The goal of GriefShare is to walk alongside of people through the process of mourning to joy. The weekly meetings include a video, discussion, and conversation about the workbook topic from the previous week. Who participates? People from high school age to age 80 have been part of the groups at Millbrook. They come from all diverse backgrounds, religions, and life experiences. What do they all have in common? Losing someone they love. As the sessions continue, some of the participants form bonds that go beyond the group meetings and become deep and lasting friendships.

Lance said, “We make it a point, we don’t rank or compare losses. One person’s loss is not greater than another. But there’s that commonality when you hear people talk about what they’re thinking or what they’re going through. Inevitably you’re like, wow, I feel the same way. You can really identify with them and that’s what makes it so powerful ‘cause people realize I’m not alone, I’m not crazy. Other people think the same way I do and feel the same way I do.”

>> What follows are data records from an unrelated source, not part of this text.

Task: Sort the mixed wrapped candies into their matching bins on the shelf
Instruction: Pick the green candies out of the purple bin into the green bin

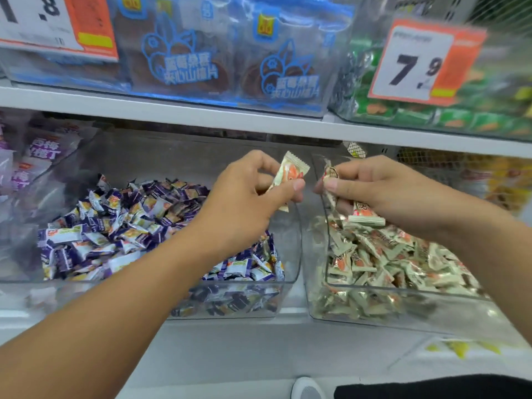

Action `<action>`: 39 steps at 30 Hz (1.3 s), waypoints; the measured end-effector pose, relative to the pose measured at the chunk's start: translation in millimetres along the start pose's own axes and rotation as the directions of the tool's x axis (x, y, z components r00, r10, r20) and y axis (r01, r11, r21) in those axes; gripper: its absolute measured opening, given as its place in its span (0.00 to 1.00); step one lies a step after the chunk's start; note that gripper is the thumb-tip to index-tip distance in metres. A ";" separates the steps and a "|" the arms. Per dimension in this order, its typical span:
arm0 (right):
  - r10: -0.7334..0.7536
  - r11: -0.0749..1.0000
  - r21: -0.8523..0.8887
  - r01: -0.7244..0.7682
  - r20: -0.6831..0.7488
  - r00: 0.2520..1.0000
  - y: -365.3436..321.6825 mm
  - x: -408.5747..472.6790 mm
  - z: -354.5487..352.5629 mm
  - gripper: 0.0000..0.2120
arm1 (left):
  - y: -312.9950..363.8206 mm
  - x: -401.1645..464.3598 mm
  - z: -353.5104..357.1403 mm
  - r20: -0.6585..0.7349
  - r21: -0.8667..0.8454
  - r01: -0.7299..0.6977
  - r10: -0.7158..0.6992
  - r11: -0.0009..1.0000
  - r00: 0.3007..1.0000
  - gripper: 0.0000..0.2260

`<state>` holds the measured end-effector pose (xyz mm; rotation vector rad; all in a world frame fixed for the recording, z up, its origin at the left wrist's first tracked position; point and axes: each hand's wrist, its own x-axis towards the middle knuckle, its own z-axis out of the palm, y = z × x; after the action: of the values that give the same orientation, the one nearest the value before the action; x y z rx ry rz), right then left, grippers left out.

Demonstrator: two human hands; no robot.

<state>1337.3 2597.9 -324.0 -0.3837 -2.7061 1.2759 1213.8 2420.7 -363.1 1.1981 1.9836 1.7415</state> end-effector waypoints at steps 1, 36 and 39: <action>0.094 0.988 0.123 -0.094 0.006 0.996 8.5 -1.9 -9.3 0.13 | 5.5 1.4 14.0 0.012 -0.012 -0.033 0.033 0.999 0.999 0.08; 0.490 0.363 -0.836 0.412 0.547 0.679 -50.4 114.1 115.3 0.30 | -84.7 -5.8 -98.3 0.388 0.822 -0.157 -0.335 0.548 0.859 0.09; 0.441 0.408 -0.846 0.344 0.512 0.737 -55.1 123.7 106.8 0.38 | -89.6 -12.0 -102.2 0.282 0.809 -0.108 -0.221 0.577 0.934 0.11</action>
<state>1185.5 2519.9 -348.8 -0.0255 -3.8434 -0.4939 1117.6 2343.9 -422.0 1.5067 2.5934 0.3936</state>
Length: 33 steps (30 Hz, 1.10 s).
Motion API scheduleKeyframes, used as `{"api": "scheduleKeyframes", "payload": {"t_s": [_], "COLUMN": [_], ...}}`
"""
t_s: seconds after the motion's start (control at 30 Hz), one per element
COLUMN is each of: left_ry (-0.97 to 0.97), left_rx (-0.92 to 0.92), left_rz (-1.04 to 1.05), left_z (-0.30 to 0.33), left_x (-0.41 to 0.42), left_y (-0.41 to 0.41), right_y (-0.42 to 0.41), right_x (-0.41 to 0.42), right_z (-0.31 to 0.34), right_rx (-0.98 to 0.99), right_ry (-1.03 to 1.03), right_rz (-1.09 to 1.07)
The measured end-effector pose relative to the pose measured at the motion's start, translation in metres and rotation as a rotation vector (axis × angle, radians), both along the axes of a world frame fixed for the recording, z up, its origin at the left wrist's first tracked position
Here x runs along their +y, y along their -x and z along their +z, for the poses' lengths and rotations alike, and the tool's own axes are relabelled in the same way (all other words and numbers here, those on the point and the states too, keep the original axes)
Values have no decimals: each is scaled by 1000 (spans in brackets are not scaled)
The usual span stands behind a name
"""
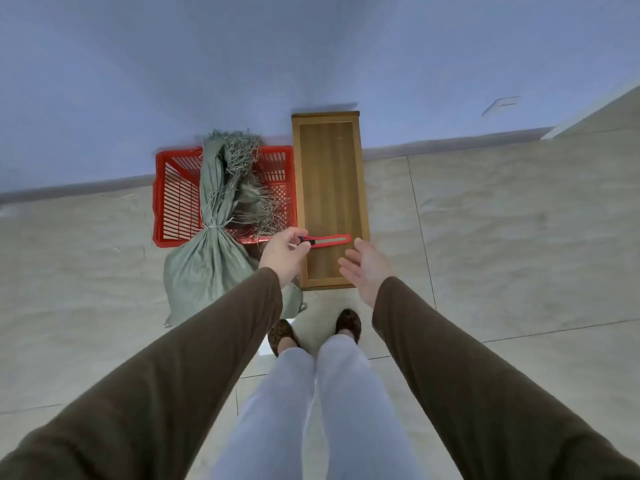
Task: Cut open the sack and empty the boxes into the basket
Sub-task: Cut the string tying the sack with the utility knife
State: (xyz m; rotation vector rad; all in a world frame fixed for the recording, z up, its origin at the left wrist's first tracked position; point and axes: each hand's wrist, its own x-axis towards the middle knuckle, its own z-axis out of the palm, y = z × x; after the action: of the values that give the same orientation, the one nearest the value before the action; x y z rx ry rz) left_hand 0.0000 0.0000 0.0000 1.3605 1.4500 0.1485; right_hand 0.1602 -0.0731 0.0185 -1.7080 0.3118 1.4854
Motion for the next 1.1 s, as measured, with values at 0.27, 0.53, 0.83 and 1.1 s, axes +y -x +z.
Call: {"api": "scheduleKeyframes", "payload": {"t_s": [0.27,0.53,0.83,1.1], "left_ry": [-87,-161,-25,92], "left_rx": [199,339,147,-243], "left_rz": [-342,-554,-242,162], "left_z": [-76,-133,-146,-72], "left_x": [38,52,49,49], "left_y": [-25,-49,-48,-38], "right_y": [9,15,14,12], "right_x": [13,34,48,54], "right_z": [-85,-133,-129,-72], "right_rx": [190,234,218,-36], "right_ry": [78,90,10,-194], "right_rz": [-67,-114,-63,106]}}
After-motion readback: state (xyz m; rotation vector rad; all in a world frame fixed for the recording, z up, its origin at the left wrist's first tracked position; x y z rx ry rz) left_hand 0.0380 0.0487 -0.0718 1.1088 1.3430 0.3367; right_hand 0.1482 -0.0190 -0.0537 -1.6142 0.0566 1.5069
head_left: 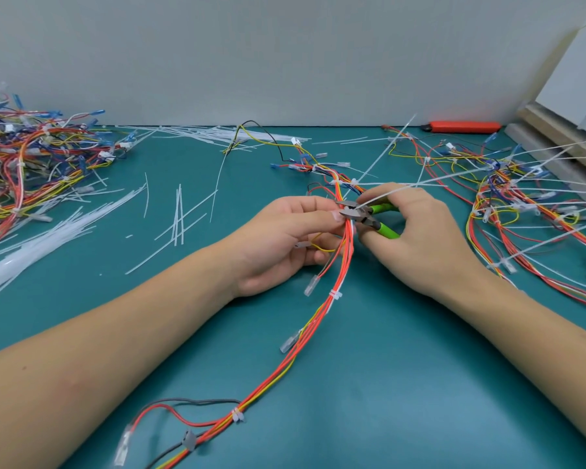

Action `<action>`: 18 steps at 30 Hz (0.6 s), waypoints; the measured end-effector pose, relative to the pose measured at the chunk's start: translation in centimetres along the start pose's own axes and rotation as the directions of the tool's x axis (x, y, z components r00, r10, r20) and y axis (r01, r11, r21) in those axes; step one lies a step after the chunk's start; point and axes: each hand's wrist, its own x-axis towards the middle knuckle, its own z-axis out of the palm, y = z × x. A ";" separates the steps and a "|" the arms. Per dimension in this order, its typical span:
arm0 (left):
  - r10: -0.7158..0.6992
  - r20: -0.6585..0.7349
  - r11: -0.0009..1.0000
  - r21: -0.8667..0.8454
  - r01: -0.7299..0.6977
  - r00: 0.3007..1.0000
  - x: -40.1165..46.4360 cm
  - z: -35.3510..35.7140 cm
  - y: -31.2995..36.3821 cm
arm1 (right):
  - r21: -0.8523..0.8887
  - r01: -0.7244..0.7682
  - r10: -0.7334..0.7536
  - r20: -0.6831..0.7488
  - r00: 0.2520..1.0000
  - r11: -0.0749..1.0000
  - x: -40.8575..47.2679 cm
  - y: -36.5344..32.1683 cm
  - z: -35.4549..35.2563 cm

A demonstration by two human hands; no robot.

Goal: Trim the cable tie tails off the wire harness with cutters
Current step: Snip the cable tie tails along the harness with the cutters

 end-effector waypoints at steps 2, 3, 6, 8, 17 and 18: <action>-0.001 0.003 1.000 0.002 0.001 1.000 0.0 0.0 0.0 | 0.002 -0.005 0.005 0.006 1.000 1.000 0.1 0.0 0.0; -0.001 0.003 1.000 0.000 0.001 1.000 0.0 0.0 0.0 | -0.001 -0.005 0.005 0.013 1.000 1.000 0.1 0.0 0.0; 0.001 0.008 1.000 -0.006 -0.001 1.000 0.0 -0.1 -0.1 | 0.001 -0.029 0.029 0.029 0.999 1.000 0.1 -0.1 -0.1; 0.007 0.017 1.000 -0.003 -0.007 1.000 0.0 -0.1 -0.1 | 0.001 -0.051 0.051 0.023 0.998 0.999 0.1 -0.1 -0.2; 0.010 0.021 1.000 -0.015 -0.009 1.000 -0.1 0.0 -0.1 | 0.033 -0.052 0.052 0.006 0.999 0.998 -0.1 0.0 -0.1; 0.008 0.015 1.000 -0.017 -0.008 1.000 -0.1 0.0 0.0 | 0.025 -0.021 0.021 -0.001 1.000 0.999 0.0 -0.1 -0.1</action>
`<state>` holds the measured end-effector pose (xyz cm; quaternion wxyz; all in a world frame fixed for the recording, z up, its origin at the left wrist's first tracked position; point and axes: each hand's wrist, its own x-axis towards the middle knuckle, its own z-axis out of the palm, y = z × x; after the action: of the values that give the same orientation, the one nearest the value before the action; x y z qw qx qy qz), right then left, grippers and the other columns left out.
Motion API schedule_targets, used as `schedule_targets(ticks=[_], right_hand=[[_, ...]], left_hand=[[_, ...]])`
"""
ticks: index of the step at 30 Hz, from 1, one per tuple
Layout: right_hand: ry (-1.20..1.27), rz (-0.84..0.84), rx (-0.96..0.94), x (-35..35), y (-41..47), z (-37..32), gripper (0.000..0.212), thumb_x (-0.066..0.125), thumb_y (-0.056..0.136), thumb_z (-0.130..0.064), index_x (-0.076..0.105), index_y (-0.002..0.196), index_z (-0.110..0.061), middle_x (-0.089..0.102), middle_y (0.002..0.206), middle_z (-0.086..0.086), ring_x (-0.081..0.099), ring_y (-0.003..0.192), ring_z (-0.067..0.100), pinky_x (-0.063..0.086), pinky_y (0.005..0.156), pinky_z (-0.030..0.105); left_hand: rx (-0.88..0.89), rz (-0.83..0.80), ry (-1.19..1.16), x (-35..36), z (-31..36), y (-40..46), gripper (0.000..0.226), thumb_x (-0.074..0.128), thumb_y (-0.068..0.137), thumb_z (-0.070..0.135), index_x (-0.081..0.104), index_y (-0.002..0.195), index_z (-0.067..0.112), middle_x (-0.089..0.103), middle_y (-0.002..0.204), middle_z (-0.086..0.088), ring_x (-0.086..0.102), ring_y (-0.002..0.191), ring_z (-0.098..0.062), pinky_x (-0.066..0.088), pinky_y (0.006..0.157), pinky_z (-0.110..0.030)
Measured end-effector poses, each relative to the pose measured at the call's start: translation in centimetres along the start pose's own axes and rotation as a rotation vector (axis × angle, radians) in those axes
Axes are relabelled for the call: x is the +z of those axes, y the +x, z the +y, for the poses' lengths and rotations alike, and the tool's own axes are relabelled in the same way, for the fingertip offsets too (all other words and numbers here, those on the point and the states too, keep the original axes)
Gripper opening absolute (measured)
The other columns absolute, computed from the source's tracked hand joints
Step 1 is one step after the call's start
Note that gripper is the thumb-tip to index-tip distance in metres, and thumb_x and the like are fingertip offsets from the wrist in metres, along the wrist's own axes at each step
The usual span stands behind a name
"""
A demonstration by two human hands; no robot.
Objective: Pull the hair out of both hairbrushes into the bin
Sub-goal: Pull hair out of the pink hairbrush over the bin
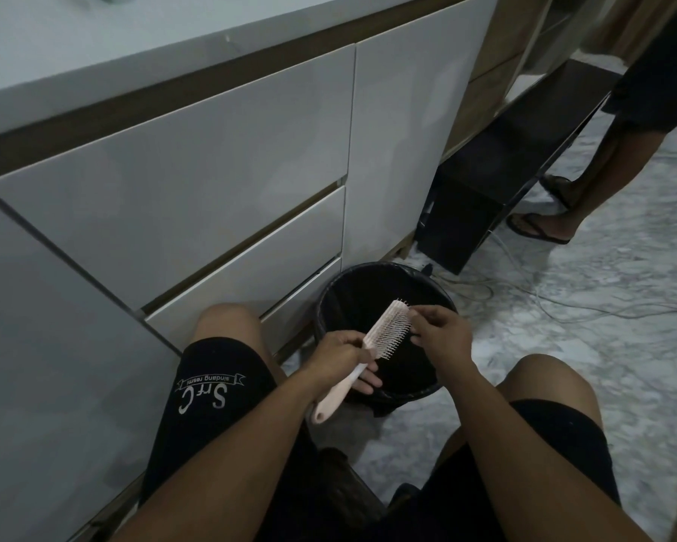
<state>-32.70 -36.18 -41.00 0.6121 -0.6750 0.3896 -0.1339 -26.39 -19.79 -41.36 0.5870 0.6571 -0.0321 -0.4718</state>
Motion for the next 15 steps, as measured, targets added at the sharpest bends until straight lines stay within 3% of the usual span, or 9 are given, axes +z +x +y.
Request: schedule_targets(ticks=[5, 12, 15], right_hand=[[0.02, 0.056, 0.006, -0.12, 0.11, -0.14, 0.014, 0.063, 0.092, -0.014, 0.069, 0.1, -0.004, 0.07, 0.087, 0.007, 0.066, 0.079, 0.017, 0.059, 0.071, 0.031], [0.049, -0.05, 0.018, 0.45, -0.67, -0.31, 0.024, 0.077, 0.081, -0.016, 0.064, 0.097, -0.004, 0.07, 0.086, 0.009, 0.066, 0.071, 0.015, 0.058, 0.064, 0.029], [0.049, -0.049, 0.034, 0.4, -0.65, -0.45, 0.019, 0.075, 0.082, -0.013, 0.064, 0.095, -0.004, 0.069, 0.086, 0.011, 0.067, 0.073, 0.017, 0.06, 0.065, 0.027]], left_hand=[[0.004, 0.007, 0.013, 0.06, -0.21, 0.26, 0.009, 0.054, 0.097, 0.006, 0.063, 0.098, 0.005, 0.066, 0.077, -0.014, 0.069, 0.055, -0.023, 0.052, 0.044, -0.028], [0.007, 0.021, 0.029, -0.02, 0.0, 0.21, 0.013, 0.051, 0.098, 0.009, 0.064, 0.097, 0.007, 0.069, 0.079, -0.01, 0.067, 0.053, -0.021, 0.047, 0.04, -0.024], [0.017, 0.024, 0.058, -0.14, -0.17, 0.29, 0.014, 0.054, 0.097, 0.012, 0.065, 0.104, 0.008, 0.07, 0.079, -0.008, 0.066, 0.052, -0.018, 0.046, 0.04, -0.024]])
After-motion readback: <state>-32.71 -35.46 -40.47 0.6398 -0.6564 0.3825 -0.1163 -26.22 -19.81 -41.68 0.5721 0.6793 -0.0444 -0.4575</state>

He also is quick to point out that, “Everybody grieves differently, it’s like a tangled ball of emotions. One minute you may be laughing, one minute you may be crying. Just understanding that what they’re going through is normal helps to really relieve the stress and anxiety associated with it. We also see that there’s no time limit to grief. It does hurt and you do have to work through it. But it does get easier eventually. “

What about friends or relatives who try to push people through the process? Lance said that is one of the issues they address directly.

“We tell people how to handle those things. How to extend grace to people who really mean well, but sometimes don’t come off that way,” he said.

GriefShare topics include: Is this Normal? Challenges of Grief, The Journey of Grief, Why? Grief and your Relationships, Guilt and Anger, Stuck, Heaven and What do I live for Now? You do not have to attend the 13 weeks in sequence because each session is self-contained. You can simply pick up any sessions you may have missed the next time GriefShare is offered.

I have focused on the GriefShare group meeting at Millbrook Baptist in Aiken, but please note that there are at least a dozen churches offering this crucial resource around the CSRA. You can easily find a group at www.griefshare.org.

Lance and his wife of 28 years have personally benefited from leading a GriefShare group.

“It has changed us as people. It has changed our relationship and our marriage. It’s drawn us closer together,” he said. “It has made us appreciate each other more and sometimes, the things that would have been a big deal are no longer a big deal. It’s made me more intentional in my interactions with her and with other people. It’s such an honor and a privilege to be involved in a ministry like this. People coming and going through such a difficult vulnerable time. And they’re so broken. To see them get beyond that and to move forward is so tremendous and it’s so rewarding.”